---------- Source data

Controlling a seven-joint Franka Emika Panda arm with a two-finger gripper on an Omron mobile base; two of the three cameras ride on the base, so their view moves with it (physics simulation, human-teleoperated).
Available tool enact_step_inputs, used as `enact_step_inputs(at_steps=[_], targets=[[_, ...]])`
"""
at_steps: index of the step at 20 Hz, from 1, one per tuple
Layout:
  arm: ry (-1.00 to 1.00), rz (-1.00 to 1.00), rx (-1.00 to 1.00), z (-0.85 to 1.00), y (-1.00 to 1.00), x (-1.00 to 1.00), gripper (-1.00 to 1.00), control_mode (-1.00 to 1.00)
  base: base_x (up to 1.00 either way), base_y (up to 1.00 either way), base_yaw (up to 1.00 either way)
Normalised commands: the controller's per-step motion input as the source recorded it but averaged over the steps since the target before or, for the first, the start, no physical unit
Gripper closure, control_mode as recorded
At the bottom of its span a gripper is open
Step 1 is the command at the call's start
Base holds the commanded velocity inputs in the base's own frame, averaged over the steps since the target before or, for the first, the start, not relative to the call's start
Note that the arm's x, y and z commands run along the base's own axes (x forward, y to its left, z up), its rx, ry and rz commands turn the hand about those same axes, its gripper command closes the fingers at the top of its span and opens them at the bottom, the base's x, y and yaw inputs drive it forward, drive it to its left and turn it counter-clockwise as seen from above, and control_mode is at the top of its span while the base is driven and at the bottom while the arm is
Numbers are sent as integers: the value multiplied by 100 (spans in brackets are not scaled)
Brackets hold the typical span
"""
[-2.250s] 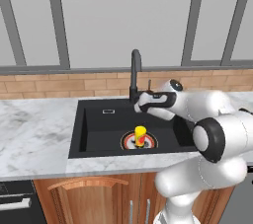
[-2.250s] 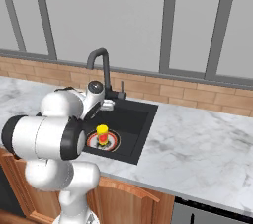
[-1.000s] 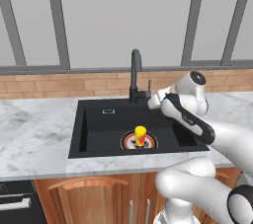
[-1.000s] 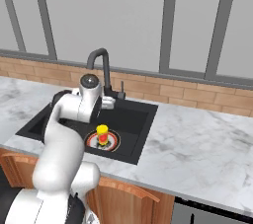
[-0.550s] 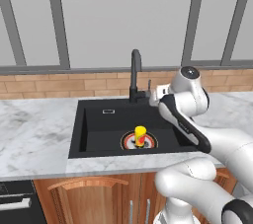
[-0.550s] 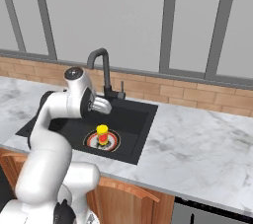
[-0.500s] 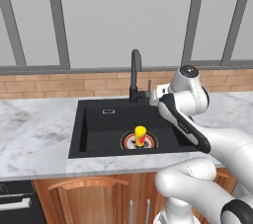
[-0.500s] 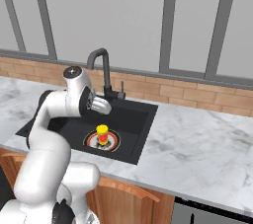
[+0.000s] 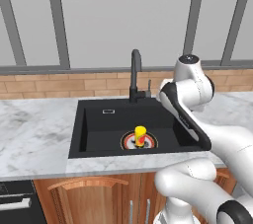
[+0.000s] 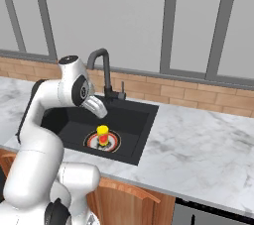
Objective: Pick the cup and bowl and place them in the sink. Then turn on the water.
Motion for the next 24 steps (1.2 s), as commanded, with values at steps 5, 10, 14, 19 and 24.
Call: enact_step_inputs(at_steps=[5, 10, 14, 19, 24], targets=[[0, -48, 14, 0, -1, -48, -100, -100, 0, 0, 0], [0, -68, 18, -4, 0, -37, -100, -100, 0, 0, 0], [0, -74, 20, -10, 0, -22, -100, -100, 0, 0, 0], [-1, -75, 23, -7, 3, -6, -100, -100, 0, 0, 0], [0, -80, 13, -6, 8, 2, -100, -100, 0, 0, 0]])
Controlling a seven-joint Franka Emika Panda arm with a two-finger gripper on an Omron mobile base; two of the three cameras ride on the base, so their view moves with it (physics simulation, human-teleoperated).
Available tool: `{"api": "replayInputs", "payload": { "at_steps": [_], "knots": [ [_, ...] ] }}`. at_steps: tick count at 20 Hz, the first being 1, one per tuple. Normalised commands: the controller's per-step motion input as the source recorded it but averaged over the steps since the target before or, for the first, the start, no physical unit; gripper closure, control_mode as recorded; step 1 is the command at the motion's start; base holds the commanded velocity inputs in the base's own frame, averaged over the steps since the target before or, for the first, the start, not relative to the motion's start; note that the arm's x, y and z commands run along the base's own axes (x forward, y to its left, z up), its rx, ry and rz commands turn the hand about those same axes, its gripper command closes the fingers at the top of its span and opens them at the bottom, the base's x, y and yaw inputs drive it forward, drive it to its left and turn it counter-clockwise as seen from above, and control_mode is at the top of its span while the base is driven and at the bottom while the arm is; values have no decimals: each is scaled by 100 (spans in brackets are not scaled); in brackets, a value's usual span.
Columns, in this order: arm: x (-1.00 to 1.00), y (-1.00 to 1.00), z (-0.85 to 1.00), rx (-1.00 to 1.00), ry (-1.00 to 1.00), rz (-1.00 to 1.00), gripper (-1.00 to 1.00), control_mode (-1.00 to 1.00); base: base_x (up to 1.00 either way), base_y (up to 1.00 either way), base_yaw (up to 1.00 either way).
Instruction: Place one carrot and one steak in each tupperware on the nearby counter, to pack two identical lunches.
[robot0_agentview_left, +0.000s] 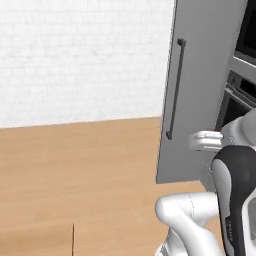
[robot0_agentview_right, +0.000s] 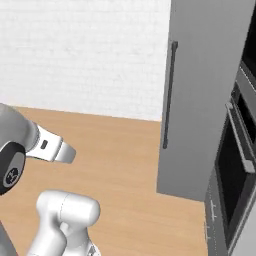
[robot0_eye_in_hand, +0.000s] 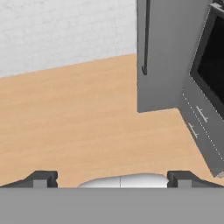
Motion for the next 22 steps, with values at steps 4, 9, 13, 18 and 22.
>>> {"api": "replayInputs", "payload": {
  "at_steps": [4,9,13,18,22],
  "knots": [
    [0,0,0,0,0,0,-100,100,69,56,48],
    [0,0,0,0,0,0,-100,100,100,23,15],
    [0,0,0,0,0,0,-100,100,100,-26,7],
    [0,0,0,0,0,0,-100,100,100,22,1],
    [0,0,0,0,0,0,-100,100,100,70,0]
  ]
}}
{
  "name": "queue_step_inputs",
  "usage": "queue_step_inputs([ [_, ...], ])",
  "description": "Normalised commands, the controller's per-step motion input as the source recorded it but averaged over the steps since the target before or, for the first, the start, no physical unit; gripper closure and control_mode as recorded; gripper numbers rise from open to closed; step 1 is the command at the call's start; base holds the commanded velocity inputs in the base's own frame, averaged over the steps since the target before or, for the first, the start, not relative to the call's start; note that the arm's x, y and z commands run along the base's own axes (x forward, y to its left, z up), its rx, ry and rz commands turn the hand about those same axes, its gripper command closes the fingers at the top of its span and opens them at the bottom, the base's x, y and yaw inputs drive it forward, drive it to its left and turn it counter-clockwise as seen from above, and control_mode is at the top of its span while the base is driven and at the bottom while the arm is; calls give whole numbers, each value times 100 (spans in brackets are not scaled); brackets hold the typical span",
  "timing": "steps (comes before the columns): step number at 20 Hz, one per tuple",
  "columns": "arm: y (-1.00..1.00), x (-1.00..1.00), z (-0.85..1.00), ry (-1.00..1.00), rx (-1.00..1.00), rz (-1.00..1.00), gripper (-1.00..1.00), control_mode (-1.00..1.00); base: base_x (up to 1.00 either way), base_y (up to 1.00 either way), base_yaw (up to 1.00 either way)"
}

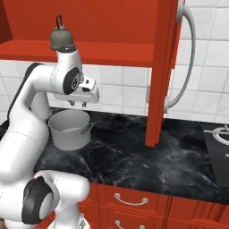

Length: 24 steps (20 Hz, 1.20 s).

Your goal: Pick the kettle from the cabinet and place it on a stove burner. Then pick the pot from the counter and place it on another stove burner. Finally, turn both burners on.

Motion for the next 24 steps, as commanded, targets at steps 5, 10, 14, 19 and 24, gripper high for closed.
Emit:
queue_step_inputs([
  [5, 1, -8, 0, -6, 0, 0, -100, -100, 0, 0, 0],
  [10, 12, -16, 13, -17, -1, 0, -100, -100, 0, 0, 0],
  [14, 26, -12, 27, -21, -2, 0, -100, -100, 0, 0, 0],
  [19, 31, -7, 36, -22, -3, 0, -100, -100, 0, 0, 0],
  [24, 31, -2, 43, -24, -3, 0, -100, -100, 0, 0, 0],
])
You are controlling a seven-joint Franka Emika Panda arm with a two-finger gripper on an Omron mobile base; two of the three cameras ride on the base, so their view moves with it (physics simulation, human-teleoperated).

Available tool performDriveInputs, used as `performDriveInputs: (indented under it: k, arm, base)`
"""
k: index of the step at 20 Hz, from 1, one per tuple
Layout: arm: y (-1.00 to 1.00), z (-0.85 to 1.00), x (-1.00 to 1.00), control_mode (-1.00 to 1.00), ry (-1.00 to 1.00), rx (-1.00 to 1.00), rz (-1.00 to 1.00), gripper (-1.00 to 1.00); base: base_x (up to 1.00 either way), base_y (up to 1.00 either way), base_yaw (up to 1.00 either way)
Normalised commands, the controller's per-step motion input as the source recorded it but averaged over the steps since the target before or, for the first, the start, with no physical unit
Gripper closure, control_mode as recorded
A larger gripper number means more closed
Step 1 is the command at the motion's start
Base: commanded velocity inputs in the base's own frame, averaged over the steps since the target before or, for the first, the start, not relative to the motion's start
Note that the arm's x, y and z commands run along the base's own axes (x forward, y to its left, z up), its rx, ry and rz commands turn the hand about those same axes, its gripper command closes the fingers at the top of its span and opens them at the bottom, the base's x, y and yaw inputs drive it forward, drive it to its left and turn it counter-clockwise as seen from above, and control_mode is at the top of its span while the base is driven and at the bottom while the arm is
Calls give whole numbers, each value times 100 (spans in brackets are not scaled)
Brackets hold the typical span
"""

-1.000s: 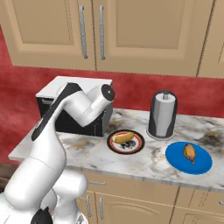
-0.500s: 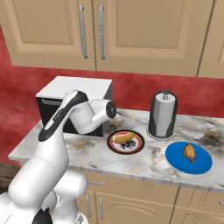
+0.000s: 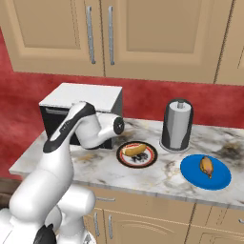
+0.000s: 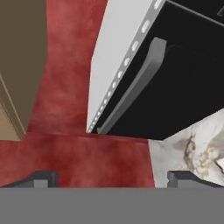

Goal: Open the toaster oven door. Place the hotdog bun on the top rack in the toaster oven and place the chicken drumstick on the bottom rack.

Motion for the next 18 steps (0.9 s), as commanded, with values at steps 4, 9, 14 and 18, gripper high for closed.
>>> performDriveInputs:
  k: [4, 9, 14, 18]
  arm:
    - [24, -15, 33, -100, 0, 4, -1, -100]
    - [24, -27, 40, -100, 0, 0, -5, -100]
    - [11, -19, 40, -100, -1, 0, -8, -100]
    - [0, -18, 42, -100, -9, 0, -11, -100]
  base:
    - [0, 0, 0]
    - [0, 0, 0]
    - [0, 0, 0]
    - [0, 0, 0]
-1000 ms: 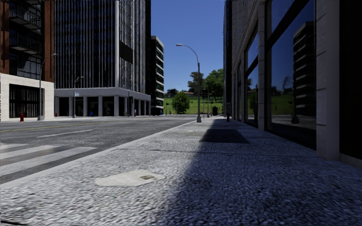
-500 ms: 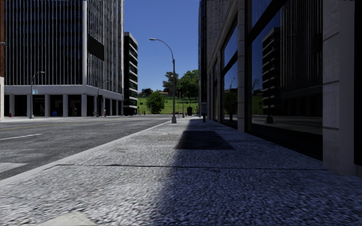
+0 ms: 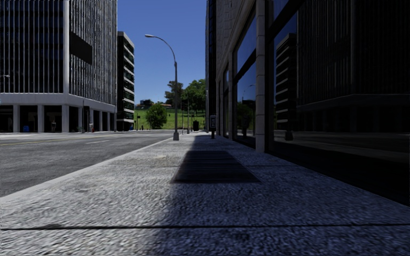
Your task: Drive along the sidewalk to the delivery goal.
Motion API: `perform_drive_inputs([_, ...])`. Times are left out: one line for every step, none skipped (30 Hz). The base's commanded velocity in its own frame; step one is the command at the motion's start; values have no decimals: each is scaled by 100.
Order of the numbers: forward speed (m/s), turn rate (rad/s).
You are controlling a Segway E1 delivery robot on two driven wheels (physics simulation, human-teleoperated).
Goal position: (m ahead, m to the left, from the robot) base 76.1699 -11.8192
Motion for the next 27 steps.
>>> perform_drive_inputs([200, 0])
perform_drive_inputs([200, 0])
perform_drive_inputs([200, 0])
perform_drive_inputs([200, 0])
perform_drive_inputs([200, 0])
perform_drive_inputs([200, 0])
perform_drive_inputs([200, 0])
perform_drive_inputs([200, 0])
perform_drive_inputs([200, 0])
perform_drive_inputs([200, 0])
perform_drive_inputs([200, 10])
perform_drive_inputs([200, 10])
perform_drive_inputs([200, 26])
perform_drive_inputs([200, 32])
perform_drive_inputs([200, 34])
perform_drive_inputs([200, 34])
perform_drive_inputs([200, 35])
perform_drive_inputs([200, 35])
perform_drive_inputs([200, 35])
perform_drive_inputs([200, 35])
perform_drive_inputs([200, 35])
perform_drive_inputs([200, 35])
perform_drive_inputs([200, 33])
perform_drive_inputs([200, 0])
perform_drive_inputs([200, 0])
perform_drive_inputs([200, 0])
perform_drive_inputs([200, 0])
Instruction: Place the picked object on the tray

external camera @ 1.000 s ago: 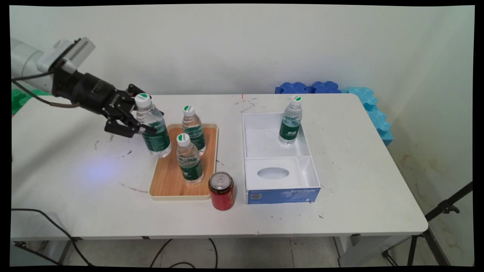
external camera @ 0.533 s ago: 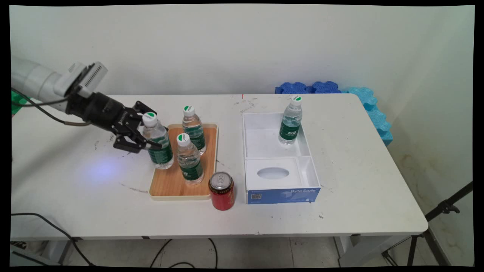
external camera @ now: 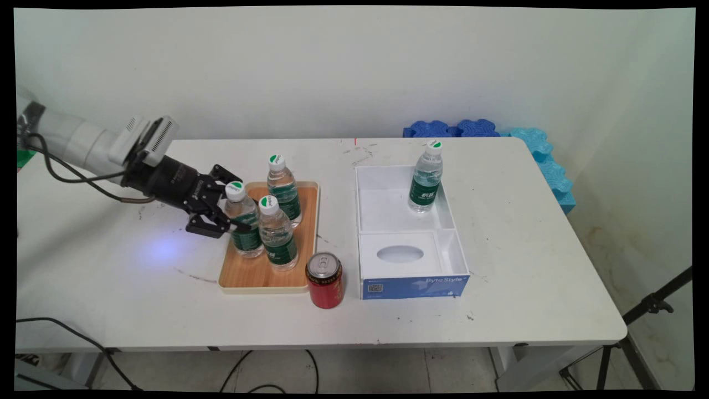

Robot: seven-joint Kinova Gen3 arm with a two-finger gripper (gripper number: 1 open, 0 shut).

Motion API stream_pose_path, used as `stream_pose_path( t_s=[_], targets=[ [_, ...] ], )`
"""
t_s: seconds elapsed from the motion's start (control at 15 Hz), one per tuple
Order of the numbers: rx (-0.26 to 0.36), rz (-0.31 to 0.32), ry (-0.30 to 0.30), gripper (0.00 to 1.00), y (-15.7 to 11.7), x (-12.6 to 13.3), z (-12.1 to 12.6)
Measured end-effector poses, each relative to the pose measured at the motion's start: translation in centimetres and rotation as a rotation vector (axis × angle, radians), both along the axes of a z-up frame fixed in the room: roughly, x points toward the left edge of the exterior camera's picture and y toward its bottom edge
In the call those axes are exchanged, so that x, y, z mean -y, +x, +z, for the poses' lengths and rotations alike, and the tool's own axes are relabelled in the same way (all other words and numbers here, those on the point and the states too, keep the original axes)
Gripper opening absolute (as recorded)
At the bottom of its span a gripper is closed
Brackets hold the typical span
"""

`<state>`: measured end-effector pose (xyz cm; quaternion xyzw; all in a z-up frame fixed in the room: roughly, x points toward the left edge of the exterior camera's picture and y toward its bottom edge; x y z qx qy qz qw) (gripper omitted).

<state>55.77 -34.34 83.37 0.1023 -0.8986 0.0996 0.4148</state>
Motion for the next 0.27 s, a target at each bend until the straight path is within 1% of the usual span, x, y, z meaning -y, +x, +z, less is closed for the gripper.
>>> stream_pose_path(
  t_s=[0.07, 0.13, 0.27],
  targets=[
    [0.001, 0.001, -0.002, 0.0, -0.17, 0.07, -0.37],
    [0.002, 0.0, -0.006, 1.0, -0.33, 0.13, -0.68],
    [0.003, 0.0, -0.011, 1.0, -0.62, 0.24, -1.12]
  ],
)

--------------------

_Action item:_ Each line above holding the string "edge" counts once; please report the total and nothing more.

_Reply:_ 2